Work instruction » List all lines of the data that include the string "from".

Data shown »
------------------------------------

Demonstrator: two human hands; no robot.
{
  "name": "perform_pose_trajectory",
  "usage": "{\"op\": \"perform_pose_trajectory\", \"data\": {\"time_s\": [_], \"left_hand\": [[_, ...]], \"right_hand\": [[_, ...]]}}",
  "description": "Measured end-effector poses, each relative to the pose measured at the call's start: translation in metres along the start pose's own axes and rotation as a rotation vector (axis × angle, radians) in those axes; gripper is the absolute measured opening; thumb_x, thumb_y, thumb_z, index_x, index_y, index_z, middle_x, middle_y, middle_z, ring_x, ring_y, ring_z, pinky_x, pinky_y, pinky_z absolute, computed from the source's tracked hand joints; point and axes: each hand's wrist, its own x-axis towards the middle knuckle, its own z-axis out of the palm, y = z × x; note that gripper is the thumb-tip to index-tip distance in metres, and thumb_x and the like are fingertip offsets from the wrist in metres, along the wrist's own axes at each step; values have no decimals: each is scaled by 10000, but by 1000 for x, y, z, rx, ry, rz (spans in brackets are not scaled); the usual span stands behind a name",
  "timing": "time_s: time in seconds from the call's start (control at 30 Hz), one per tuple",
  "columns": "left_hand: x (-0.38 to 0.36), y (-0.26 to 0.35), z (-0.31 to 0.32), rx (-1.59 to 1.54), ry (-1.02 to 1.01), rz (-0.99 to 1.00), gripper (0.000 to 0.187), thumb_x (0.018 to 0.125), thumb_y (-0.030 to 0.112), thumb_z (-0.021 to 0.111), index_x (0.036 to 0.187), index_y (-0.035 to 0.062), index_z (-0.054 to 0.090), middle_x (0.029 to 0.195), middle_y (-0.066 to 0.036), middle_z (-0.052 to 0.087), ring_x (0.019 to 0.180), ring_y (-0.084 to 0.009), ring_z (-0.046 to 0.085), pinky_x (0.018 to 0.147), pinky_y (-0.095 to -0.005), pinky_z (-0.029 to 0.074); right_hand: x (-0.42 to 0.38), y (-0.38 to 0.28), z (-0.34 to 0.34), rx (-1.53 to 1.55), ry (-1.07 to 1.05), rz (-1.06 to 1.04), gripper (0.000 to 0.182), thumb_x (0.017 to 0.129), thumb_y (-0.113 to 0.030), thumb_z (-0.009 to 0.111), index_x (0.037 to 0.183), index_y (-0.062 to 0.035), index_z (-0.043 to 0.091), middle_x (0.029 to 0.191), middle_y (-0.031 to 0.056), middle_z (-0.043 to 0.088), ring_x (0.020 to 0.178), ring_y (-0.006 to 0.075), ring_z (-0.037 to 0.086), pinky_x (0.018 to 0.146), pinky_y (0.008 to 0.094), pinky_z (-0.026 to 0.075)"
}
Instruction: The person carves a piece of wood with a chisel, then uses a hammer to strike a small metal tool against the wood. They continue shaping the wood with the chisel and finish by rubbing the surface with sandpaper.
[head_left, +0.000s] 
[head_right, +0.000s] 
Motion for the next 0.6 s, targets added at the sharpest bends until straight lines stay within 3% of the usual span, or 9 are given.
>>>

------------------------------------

Exercise solution »
  "description": "Measured end-effector poses, each relative to the pose measured at the call's start: translation in metres along the start pose's own axes and rotation as a rotation vector (axis × angle, radians) in those axes; gripper is the absolute measured opening; thumb_x, thumb_y, thumb_z, index_x, index_y, index_z, middle_x, middle_y, middle_z, ring_x, ring_y, ring_z, pinky_x, pinky_y, pinky_z absolute, computed from the source's tracked hand joints; point and axes: each hand's wrist, its own x-axis towards the middle knuckle, its own z-axis out of the palm, y = z × x; note that gripper is the thumb-tip to index-tip distance in metres, and thumb_x and the like are fingertip offsets from the wrist in metres, along the wrist's own axes at each step; values have no decimals: each is scaled by 10000, but by 1000 for x, y, z, rx, ry, rz (spans in brackets are not scaled); the usual span stands behind a name",
  "timing": "time_s: time in seconds from the call's start (control at 30 Hz), one per tuple",

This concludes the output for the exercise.